## PROBLEM DETAILS:
Reply with one number: the count of lines in the data that hold the string "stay".

*** INPUT Section Begins ***

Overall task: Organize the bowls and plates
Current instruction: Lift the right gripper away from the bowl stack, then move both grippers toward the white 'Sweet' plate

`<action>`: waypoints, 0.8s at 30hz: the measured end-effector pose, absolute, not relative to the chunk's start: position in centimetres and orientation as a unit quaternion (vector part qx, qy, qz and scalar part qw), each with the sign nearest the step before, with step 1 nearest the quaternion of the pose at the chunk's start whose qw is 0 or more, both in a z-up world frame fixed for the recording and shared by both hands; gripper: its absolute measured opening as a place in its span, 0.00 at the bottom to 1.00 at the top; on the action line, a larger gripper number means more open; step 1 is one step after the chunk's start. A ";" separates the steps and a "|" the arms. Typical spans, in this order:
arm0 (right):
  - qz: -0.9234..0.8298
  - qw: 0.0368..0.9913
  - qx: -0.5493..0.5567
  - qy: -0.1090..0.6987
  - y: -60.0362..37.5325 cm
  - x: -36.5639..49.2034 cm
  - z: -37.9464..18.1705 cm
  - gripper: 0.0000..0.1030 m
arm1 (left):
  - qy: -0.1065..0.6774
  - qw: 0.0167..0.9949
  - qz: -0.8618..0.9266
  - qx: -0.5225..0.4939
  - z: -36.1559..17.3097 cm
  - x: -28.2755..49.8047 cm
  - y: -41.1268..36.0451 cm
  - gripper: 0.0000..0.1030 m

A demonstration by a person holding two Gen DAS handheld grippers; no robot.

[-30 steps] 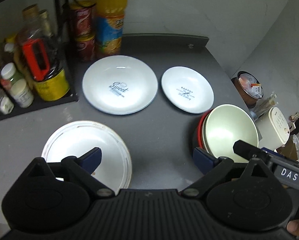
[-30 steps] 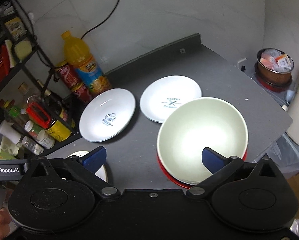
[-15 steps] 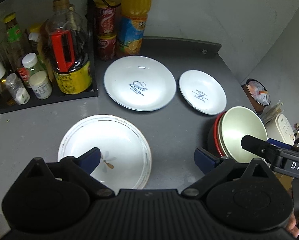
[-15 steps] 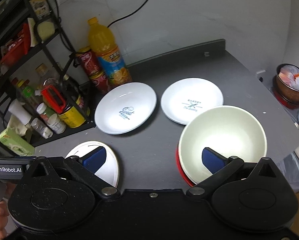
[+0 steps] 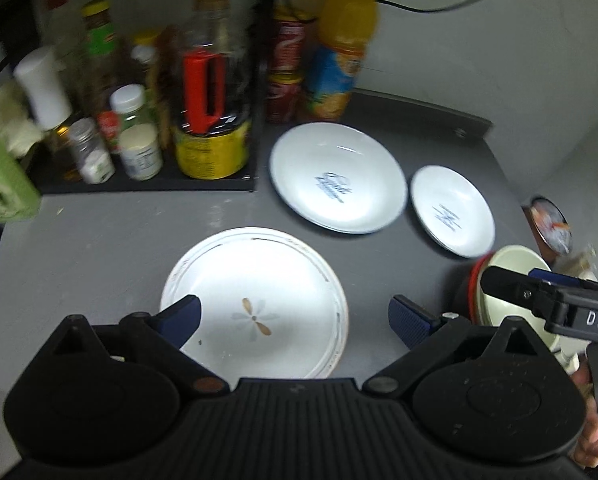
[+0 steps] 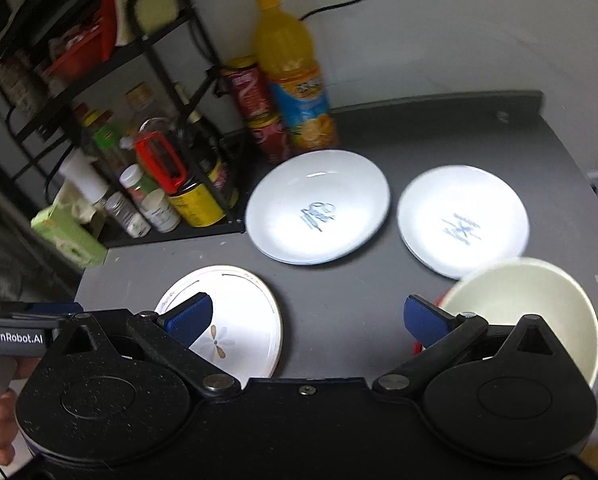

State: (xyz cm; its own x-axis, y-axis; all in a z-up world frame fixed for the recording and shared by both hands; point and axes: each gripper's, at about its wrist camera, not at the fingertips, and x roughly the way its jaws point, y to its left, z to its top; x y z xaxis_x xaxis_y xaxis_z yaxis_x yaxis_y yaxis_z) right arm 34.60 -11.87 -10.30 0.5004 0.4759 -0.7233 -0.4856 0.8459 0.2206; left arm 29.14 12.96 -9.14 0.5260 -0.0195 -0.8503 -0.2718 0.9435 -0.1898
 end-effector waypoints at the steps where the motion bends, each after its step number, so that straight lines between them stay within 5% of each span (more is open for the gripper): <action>1: 0.285 0.865 -0.014 0.414 -11.6 34.9 -10.2 1.00 | 0.481 0.859 0.081 -0.156 -9.1 29.2 13.1 0.96; 24: 0.335 0.831 -0.063 0.439 -11.5 43.8 -11.6 1.00 | 0.464 0.828 0.210 -0.235 -10.8 33.1 13.2 0.96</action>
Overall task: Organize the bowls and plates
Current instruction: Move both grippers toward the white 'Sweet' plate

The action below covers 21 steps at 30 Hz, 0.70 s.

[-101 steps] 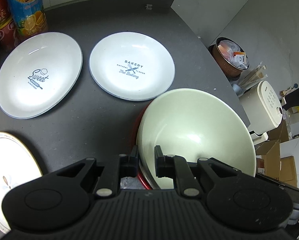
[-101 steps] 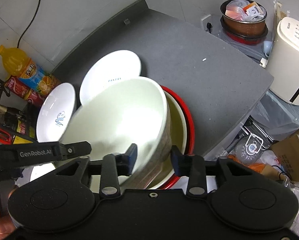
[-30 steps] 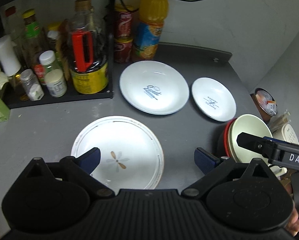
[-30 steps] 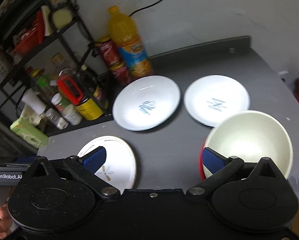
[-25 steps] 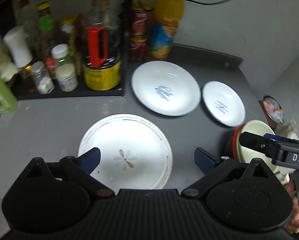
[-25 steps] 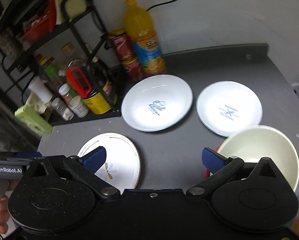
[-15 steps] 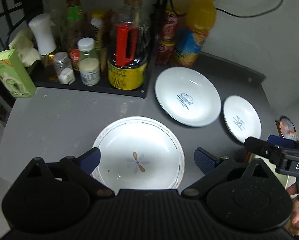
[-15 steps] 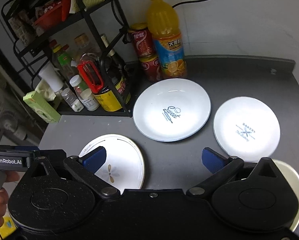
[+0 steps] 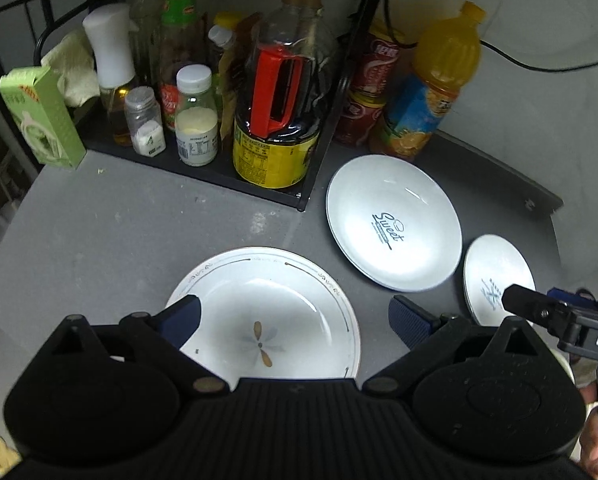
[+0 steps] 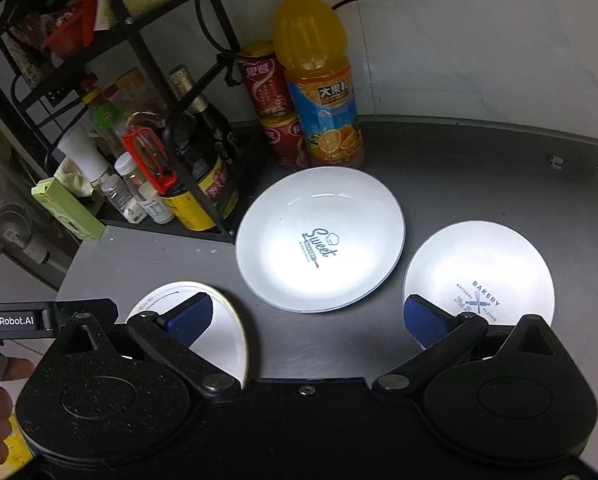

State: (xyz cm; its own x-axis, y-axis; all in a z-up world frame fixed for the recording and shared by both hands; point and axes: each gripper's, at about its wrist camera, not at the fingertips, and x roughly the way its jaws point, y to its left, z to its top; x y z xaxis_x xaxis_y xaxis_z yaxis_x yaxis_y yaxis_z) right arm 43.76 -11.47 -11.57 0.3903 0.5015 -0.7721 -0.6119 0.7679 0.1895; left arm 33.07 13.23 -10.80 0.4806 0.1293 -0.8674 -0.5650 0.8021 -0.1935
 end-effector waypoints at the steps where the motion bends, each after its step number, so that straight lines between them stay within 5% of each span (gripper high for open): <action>1: 0.333 0.831 -0.065 0.441 -11.5 44.1 -11.7 1.00 | 0.464 0.826 0.213 -0.238 -11.0 33.3 13.2 0.96; 12: 0.336 0.831 -0.056 0.440 -11.9 47.7 -13.2 0.99 | 0.449 0.819 0.220 -0.282 -13.6 37.1 13.0 0.94; 21: 0.314 0.828 -0.041 0.462 -11.0 52.2 -15.7 0.83 | 0.440 0.807 0.226 -0.322 -16.9 39.9 13.6 0.83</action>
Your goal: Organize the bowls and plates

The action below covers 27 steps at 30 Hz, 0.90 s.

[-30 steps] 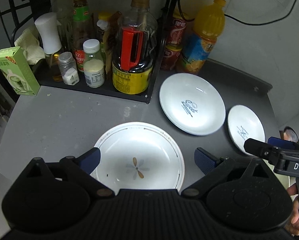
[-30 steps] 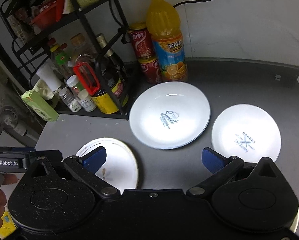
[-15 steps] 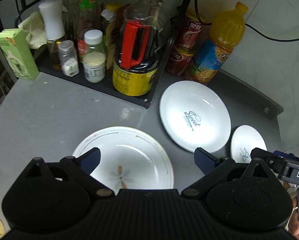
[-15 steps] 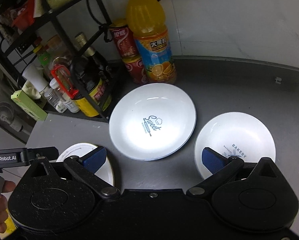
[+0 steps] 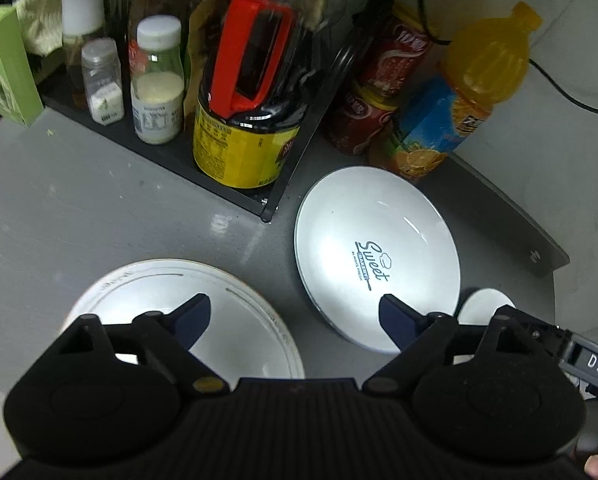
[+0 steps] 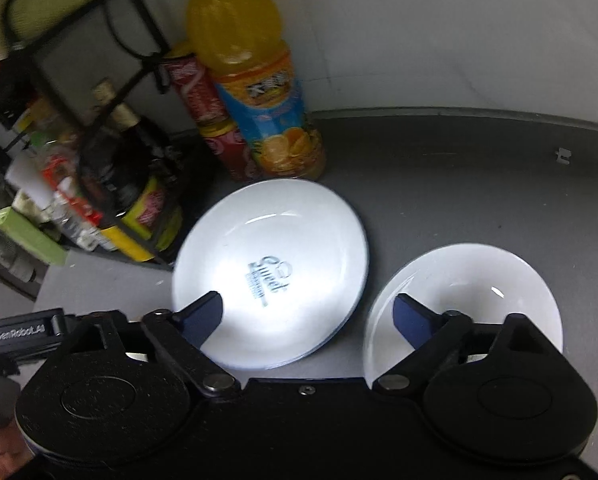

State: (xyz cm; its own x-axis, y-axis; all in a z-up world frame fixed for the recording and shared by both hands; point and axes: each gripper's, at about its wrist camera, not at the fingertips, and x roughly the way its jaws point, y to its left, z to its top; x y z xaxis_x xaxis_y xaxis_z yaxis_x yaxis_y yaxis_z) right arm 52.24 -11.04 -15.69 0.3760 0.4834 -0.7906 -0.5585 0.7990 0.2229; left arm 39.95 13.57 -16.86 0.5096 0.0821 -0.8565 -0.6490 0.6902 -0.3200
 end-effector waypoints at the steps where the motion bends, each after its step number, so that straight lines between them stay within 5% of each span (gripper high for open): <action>1: 0.314 0.827 -0.038 0.465 -10.9 52.8 -16.0 0.81 | 0.439 0.805 0.226 -0.329 -17.3 40.2 13.7 0.82; 21: 0.285 0.806 -0.030 0.517 -8.4 60.5 -22.5 0.68 | 0.436 0.771 0.255 -0.387 -24.6 47.3 15.7 0.35; 27: 0.277 0.803 -0.034 0.526 -8.4 61.4 -23.8 0.52 | 0.442 0.758 0.279 -0.391 -26.7 48.4 15.0 0.22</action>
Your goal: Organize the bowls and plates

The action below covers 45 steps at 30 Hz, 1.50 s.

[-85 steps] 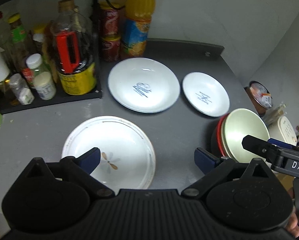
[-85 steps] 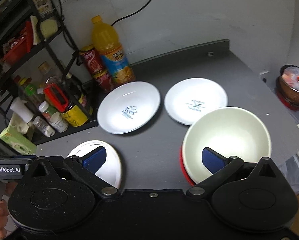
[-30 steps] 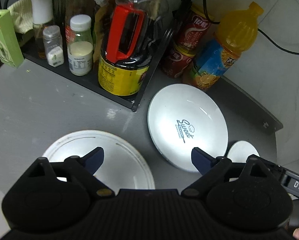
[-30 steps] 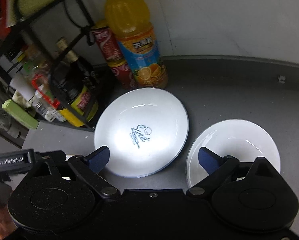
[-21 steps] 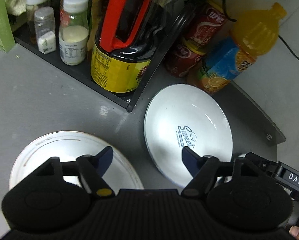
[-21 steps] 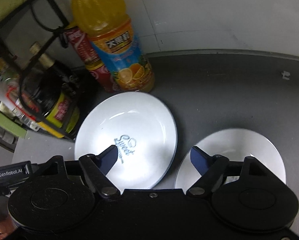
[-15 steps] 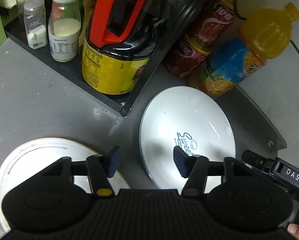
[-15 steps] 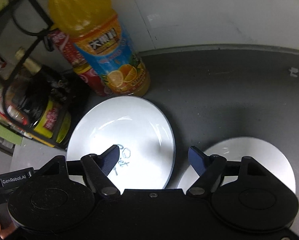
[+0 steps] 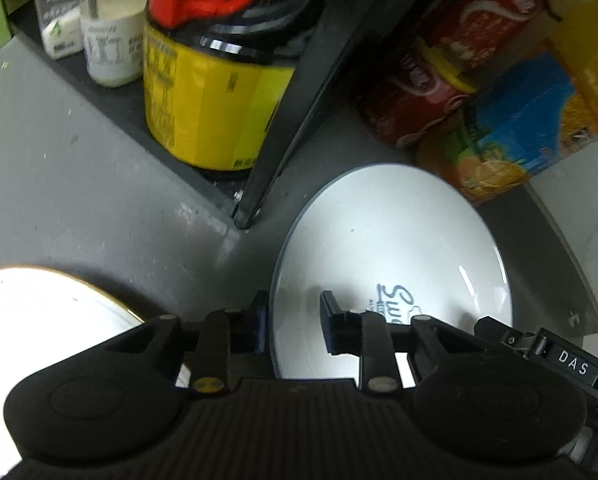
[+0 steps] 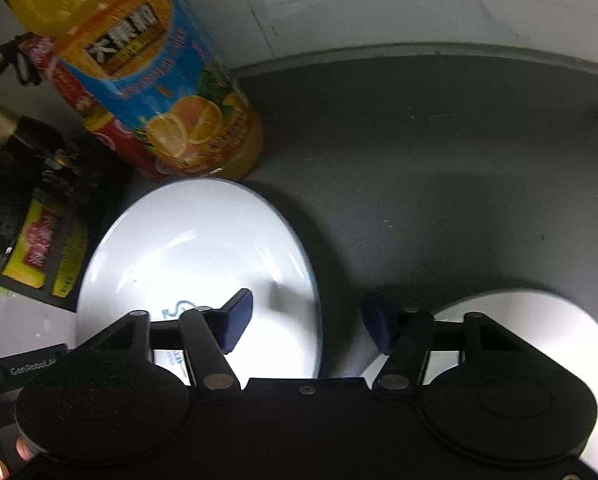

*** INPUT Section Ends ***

## YOUR SOLUTION:
3